=== What to work on ===
Your answer should be the lines of the data below that contain "document".
** Exercise materials follows **
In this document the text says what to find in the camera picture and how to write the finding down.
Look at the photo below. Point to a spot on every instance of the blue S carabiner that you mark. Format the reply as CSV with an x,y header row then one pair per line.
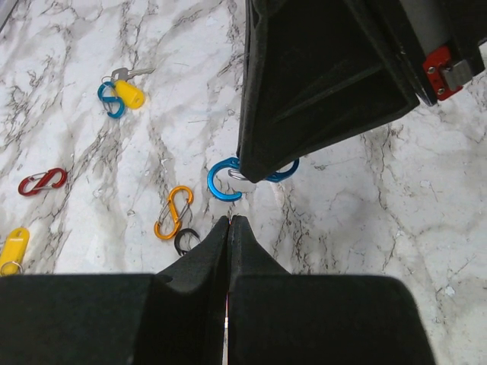
x,y
220,175
112,103

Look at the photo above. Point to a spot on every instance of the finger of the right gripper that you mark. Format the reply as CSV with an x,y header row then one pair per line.
x,y
315,73

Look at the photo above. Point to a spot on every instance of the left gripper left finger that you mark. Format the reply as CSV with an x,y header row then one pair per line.
x,y
195,291

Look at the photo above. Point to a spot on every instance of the yellow tag key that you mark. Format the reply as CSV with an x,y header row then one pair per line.
x,y
132,96
13,251

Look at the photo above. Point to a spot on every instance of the dark red S carabiner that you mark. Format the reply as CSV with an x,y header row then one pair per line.
x,y
31,185

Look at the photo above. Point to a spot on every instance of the orange S carabiner centre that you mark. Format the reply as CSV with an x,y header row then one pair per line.
x,y
171,209

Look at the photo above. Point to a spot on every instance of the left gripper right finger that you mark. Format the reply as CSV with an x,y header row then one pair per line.
x,y
254,277

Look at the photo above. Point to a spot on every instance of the black S carabiner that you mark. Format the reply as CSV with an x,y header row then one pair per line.
x,y
185,240

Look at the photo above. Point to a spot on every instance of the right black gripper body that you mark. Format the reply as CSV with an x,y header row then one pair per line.
x,y
438,43

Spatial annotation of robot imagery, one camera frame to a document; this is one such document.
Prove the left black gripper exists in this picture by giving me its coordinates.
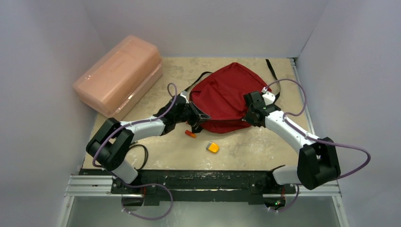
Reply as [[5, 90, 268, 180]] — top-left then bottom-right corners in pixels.
[[174, 100, 210, 127]]

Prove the red backpack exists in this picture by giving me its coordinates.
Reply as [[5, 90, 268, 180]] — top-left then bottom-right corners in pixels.
[[186, 62, 268, 134]]

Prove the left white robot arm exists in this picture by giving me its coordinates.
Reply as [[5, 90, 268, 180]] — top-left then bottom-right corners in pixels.
[[86, 94, 211, 193]]

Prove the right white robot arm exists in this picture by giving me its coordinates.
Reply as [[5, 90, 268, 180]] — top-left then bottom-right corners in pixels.
[[244, 91, 341, 192]]

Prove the red orange marker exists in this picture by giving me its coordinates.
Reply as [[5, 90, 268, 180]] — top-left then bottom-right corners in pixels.
[[185, 130, 197, 138]]

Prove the yellow grey eraser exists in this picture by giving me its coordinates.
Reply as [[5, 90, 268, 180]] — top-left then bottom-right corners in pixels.
[[206, 141, 219, 154]]

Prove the pink translucent storage box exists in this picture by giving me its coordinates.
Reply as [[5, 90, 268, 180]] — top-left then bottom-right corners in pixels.
[[73, 35, 163, 120]]

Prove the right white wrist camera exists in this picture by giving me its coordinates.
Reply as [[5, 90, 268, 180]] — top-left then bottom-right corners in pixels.
[[261, 87, 276, 105]]

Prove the black coiled cable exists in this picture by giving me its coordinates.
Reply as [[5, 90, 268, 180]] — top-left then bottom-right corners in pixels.
[[130, 144, 149, 171]]

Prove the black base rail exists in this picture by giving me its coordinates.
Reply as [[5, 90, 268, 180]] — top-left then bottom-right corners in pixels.
[[78, 169, 298, 208]]

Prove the aluminium frame rail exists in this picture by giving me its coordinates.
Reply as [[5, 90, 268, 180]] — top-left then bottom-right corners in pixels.
[[60, 57, 349, 227]]

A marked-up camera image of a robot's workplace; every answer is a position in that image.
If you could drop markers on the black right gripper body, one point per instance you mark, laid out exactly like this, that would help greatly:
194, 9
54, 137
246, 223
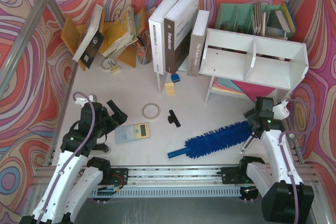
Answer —
252, 125

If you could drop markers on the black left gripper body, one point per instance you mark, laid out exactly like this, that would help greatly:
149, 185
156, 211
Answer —
110, 117

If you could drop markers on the blue microfiber duster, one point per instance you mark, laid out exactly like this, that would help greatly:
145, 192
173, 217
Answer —
213, 141

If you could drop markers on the black detached gripper part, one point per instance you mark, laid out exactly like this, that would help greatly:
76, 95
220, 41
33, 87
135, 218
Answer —
172, 119

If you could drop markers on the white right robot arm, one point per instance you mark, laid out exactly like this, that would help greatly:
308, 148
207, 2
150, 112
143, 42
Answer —
285, 197

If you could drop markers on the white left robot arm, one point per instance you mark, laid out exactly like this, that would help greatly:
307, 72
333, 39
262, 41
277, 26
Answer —
76, 174

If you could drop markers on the white wooden bookshelf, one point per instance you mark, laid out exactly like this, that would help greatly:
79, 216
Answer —
270, 62

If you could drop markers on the teal paper sheets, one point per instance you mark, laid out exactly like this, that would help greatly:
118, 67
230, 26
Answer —
227, 85

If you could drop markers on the small wooden block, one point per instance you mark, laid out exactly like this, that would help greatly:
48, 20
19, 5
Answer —
170, 89

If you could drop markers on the blue black small eraser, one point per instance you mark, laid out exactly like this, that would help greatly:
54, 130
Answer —
175, 78

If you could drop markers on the clear pencil cup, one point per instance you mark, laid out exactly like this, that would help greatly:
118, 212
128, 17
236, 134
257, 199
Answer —
144, 50

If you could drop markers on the white book black cover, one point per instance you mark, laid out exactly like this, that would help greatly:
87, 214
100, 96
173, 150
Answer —
90, 39

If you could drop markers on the yellow worn books stack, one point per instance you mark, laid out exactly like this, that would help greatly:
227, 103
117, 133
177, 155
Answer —
121, 34

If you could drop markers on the teal desk organizer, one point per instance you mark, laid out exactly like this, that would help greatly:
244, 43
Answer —
254, 19

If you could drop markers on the white Mademoiselle book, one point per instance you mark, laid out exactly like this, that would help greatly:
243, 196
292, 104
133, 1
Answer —
156, 26

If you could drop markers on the taupe Lonely Ones book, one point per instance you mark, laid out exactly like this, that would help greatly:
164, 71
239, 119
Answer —
197, 42

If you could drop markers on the blue yellow folders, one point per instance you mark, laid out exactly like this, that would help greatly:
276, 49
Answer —
285, 18

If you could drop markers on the brown Fredonia book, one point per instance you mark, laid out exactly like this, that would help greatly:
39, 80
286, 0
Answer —
178, 25

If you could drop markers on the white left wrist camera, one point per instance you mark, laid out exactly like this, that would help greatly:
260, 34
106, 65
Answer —
82, 101

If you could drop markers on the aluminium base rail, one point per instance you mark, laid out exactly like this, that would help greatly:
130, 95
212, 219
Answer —
175, 181

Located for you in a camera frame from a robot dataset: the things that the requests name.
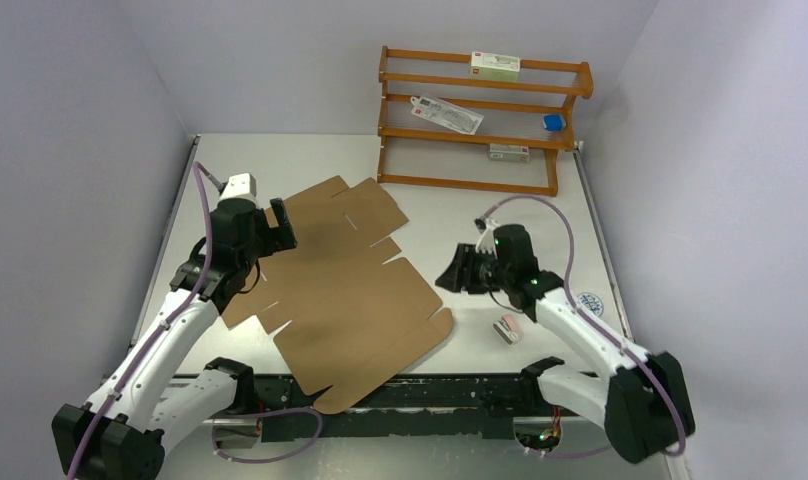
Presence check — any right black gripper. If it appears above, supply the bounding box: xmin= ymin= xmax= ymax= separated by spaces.
xmin=435 ymin=242 xmax=512 ymax=294

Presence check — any brown cardboard box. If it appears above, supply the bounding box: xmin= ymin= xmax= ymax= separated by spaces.
xmin=223 ymin=176 xmax=453 ymax=415

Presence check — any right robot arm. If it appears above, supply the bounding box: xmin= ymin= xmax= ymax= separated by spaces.
xmin=435 ymin=223 xmax=696 ymax=464

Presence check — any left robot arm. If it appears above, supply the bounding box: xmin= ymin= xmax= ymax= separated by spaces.
xmin=51 ymin=198 xmax=297 ymax=479

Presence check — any grey white box lower shelf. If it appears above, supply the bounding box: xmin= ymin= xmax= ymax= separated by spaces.
xmin=488 ymin=143 xmax=530 ymax=163

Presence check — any green white box top shelf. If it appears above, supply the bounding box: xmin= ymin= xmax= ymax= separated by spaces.
xmin=468 ymin=51 xmax=521 ymax=83

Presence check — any pink white small device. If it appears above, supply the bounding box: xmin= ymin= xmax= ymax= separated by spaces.
xmin=492 ymin=315 xmax=522 ymax=345

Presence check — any orange wooden shelf rack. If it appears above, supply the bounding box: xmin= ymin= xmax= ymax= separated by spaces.
xmin=376 ymin=47 xmax=594 ymax=197

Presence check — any white plastic packet on shelf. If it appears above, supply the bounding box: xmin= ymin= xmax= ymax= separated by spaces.
xmin=410 ymin=95 xmax=484 ymax=135

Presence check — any blue small object on shelf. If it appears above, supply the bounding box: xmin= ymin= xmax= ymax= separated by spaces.
xmin=542 ymin=114 xmax=568 ymax=132

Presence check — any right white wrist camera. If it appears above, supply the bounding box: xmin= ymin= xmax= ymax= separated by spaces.
xmin=475 ymin=214 xmax=500 ymax=256

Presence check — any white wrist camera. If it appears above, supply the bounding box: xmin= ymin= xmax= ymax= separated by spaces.
xmin=475 ymin=214 xmax=500 ymax=256
xmin=219 ymin=173 xmax=258 ymax=205

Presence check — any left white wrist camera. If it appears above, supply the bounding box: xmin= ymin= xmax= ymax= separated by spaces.
xmin=219 ymin=173 xmax=258 ymax=205

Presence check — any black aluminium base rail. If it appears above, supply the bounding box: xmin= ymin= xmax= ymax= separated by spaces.
xmin=89 ymin=372 xmax=667 ymax=442

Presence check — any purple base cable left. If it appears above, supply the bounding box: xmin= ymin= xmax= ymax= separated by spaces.
xmin=210 ymin=407 xmax=326 ymax=465
** End of Exercise materials **
=== Answer below ===
In this document the text says what to find in the camera picture and how to write the finding down.
Spatial annotation of robot imagery, one camera frame to a document; this is one such document.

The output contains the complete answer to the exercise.